▸ ASSIGNMENT
Output exactly the first line of the listing and each line after it, through the line that contains "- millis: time"; add nothing else.

▸ DATA SHOWN
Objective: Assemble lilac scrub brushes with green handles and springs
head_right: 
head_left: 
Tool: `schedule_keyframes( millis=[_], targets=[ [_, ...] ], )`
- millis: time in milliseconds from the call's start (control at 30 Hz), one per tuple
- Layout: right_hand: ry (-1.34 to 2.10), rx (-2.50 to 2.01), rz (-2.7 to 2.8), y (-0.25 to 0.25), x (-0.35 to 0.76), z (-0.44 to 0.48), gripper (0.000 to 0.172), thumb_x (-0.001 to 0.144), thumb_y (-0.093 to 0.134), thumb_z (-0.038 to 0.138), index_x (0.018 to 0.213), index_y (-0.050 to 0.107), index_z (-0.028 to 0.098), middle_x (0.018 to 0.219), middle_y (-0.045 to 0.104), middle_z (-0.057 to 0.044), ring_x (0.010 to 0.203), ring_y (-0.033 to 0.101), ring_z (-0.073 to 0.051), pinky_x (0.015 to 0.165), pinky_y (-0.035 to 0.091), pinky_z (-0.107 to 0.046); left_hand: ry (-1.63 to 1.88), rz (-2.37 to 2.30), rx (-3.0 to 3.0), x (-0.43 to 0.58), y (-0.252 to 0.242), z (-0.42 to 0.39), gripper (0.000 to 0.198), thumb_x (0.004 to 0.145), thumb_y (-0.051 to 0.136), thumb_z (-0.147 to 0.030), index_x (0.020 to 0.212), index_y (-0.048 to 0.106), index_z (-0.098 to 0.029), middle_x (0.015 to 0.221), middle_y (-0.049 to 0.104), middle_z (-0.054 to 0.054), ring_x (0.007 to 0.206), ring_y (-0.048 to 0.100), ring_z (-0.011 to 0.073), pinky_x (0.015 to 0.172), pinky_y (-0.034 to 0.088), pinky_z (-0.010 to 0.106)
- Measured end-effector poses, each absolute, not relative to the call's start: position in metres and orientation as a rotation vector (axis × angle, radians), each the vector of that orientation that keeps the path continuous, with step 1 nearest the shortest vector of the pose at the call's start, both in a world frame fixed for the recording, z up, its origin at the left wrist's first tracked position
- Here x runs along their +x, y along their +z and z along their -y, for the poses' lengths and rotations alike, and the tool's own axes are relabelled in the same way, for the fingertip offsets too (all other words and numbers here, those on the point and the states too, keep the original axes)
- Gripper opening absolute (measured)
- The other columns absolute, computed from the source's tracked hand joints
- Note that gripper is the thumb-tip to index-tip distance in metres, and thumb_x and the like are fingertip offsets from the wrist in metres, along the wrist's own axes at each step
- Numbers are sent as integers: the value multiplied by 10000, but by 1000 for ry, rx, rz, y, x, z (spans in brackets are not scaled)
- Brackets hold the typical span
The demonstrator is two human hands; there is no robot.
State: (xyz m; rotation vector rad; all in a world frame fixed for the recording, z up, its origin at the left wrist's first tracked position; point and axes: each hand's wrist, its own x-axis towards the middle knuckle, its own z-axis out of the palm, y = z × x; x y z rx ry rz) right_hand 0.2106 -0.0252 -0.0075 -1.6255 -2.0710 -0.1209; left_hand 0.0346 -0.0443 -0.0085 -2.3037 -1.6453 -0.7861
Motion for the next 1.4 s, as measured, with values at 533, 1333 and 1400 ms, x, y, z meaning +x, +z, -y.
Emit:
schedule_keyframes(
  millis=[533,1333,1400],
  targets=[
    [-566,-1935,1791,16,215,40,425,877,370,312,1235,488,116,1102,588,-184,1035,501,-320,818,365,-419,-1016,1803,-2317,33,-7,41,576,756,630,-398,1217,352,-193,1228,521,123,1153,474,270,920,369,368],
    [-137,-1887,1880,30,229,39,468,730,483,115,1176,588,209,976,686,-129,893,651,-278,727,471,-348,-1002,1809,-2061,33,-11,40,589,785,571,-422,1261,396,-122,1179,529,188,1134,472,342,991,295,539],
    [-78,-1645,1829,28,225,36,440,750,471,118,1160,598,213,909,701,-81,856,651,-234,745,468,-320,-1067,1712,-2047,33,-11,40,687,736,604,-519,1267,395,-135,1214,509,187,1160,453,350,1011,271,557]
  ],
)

▸ EXERCISE OUTPUT
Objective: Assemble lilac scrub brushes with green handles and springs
head_right: 
head_left: 
Tool: `schedule_keyframes( millis=[_], targets=[ [_, ...] ], )`
- millis: time in milliseconds from the call's start (control at 30 Hz), one per tuple

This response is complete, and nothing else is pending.